– Нет, отчего же, господин Шпинель? Я нахожу, что это сила воли… Не правда ли, госпожа советница?

Госпожа советница согласилась, что это сила воли.

– Лицемерие или сила воли, сударыня! Кому какое слово больше нравится. Я лично на все смотрю настолько грустно, что…

– Вот именно. Ну, конечно же, вы слишком много грустите.

– Да, сударыня, мне часто бывает грустно.

Дни стояли прекрасные. В ослепительной яркости морозного безветрия, в голубоватых тенях, ясные и чистые, белели земля, горы, дом и сад, и надо всем этим поднимался безоблачный свод нежно-голубого неба, в котором, казалось, пляшут мириады сверкающих пылинок и блестящих кристаллов. Супруга господина Клетериана чувствовала себя в эти дни сносно; жара у нее не было, она почти не кашляла и ела без особого отвращения. Целыми часами, как ей было предписано, сидела она на террасе в морозную солнечную погоду. Сидела среди снегов, закутанная в одеяла и меха, и с надеждой вдыхала чистый, ледяной воздух, полезный для ее дыхательного горла. Иногда она видела, как прохаживается по саду господин Шпинель, тоже тепло одетый, в меховых сапогах, придававших уже просто фантастические размеры его ногам. Он осторожно ступал по снегу, и в положении его рук была какая-то настороженность, какое-то застывшее изящество; подходя к террасе, он почтительно здоровался с госпожой Клетериан и поднимался на несколько ступенек, чтобы завязать разговор.

– Сегодня во время утренней прогулки я видел красивую женщину… Боже мой, как она была хороша! – говорил он, наклонив голову к плечу и растопырив руки.

– В самом деле, господин Шпинель? Опишите же мне ее!

– Нет, не могу. Если б я это сделал, я бы дал вам о ней неверное представление. Проходя мимо этой дамы, я едва успел окинуть ее взглядом, по-настоящему я ее не видел. Но смутной тени, мелькнувшей передо мной, было достаточно, чтобы разбудить мое воображение, и я унес с собою прекрасный образ… Боже, какой прекрасный!

Она засмеялась:

– Вы всегда так смотрите на красивых женщин, господин Шпинель?

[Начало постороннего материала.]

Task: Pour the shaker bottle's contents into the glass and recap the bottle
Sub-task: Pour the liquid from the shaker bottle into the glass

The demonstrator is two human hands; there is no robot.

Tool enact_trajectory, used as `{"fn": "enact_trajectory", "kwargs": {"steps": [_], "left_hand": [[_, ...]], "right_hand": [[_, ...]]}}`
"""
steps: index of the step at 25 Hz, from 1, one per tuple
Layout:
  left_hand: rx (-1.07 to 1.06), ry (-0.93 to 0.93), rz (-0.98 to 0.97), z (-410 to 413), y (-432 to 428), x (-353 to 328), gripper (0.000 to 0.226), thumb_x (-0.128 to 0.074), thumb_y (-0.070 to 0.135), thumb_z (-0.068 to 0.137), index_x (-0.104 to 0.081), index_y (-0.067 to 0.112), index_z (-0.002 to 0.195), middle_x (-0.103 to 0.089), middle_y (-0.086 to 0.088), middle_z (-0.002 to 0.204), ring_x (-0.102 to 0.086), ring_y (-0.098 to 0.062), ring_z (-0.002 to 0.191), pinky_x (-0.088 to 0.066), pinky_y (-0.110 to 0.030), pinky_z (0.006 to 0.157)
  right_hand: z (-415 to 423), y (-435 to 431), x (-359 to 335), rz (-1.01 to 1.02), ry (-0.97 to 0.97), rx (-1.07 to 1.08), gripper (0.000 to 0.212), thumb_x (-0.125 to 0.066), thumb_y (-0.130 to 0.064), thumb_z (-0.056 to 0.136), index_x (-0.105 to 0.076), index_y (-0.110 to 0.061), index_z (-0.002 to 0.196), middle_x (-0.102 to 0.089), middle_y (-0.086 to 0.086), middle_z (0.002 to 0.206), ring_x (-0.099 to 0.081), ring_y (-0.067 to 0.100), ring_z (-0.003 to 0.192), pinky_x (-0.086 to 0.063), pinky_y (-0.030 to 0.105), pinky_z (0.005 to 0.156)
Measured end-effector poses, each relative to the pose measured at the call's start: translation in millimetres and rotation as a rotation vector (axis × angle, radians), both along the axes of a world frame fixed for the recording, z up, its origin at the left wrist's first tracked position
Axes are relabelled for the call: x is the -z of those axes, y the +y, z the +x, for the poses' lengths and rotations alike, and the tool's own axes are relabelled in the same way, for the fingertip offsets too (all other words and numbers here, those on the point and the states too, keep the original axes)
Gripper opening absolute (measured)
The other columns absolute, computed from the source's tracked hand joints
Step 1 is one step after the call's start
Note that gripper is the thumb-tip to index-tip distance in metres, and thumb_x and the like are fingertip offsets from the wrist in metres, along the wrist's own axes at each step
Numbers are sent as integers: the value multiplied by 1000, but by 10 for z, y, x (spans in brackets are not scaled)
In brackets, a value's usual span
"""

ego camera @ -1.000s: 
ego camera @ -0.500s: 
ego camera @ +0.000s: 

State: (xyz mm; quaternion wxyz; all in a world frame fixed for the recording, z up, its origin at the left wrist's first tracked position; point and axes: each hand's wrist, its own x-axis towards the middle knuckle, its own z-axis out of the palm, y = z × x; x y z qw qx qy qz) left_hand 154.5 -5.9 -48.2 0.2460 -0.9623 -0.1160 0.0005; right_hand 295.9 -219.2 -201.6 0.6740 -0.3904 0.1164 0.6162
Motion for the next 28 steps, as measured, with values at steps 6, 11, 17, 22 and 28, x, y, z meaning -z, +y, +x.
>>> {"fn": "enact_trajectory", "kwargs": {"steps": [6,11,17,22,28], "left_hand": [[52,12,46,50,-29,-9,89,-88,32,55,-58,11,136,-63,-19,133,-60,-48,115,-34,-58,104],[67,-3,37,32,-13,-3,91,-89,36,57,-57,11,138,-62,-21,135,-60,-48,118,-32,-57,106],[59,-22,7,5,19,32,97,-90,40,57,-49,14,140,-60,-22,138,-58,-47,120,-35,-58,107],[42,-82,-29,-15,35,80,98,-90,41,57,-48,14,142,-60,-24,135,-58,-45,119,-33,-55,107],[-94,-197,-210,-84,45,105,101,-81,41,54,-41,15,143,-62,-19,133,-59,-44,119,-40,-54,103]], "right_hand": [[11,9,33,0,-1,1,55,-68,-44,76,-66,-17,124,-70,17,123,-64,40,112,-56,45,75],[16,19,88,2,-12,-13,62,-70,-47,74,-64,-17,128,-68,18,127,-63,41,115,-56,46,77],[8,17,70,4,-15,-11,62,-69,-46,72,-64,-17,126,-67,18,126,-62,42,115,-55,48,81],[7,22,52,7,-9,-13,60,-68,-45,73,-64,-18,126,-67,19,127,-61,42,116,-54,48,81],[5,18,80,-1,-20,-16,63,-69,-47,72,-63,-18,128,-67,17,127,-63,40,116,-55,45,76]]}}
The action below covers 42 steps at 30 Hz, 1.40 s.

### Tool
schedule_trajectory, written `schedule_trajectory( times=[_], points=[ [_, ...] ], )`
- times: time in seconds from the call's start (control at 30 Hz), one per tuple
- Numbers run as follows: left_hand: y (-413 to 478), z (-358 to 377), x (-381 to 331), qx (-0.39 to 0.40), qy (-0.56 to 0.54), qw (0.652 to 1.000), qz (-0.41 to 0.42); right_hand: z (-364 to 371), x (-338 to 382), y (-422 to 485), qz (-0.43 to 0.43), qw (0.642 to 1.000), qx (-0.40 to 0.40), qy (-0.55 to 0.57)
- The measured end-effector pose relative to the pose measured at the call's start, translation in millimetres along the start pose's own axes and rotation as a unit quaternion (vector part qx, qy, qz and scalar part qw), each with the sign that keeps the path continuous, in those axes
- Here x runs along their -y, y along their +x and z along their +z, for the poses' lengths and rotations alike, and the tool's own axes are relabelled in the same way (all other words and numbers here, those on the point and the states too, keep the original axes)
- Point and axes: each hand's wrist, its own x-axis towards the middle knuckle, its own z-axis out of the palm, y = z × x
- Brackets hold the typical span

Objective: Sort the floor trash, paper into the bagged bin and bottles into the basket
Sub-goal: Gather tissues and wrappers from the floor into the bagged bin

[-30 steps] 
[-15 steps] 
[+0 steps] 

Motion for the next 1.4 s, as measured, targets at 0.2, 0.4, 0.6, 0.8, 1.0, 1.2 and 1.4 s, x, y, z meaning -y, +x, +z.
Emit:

– Да, сударыня; и это лучше, чем глазеть грубо и жизнежадно и уносить с собой воспоминание о несовершенной действительности.

– Жизнежадно… Вот так слово! Настоящее писательское слово, господин Шпинель! Но, знаете, оно мне запомнится. Я его немного понимаю, в нем есть что-то независимое и свободное, какое-то неуважение к жизни, хотя жизнь – это самая почтенная вещь на свете, это сама почтенность… И мне становится ясно, что, кроме осязаемых вещей, существует нечто более нежное…

– Я знаю только одно лицо, – сказал он вдруг необычайно радостным и растроганным голосом, высоко подняв сжатые в кулаки руки и обнажив гнилые зубы в восторженной улыбке. – Я знаю только одно лицо, которое так благородно в жизни, что кощунственно было бы исправлять его воображением. Я бы глядел на него, я бы любовался им не отрываясь, не минутами, не часами, а всю жизнь, я бы весь растворился в нем и забыл все земное…

– Да, да, господин Шпинель. Но все же уши у фройляйн фон Остерло немного торчат…

Он умолк и низко опустил голову. Когда он снова выпрямился, глаза его со смущеньем и болью глядели на маленькую, странную жилку, бледно-голубое разветвление которой болезненно нарушало ясность почти прозрачного лба.


Чудак, поразительный чудак! Супруга господина Клетериана иногда думала о нем, потому что у нее было много времени для раздумья. То ли перестала действовать перемена климата, то ли появилось какое-то новое вредное влияние, – но здоровье ее ухудшилось, состояние дыхательного горла оставляло желать лучшего, она чувствовала себя слабой, усталой, аппетит пропал, ее часто лихорадило; доктор Леандер самым решительным образом велел ей соблюдать полный покой и не волноваться. И вот она если не лежала, то сидела в обществе советницы Шпатц, молчала и, праздно положив рукоделье на колени, тешила себя разными мыслями.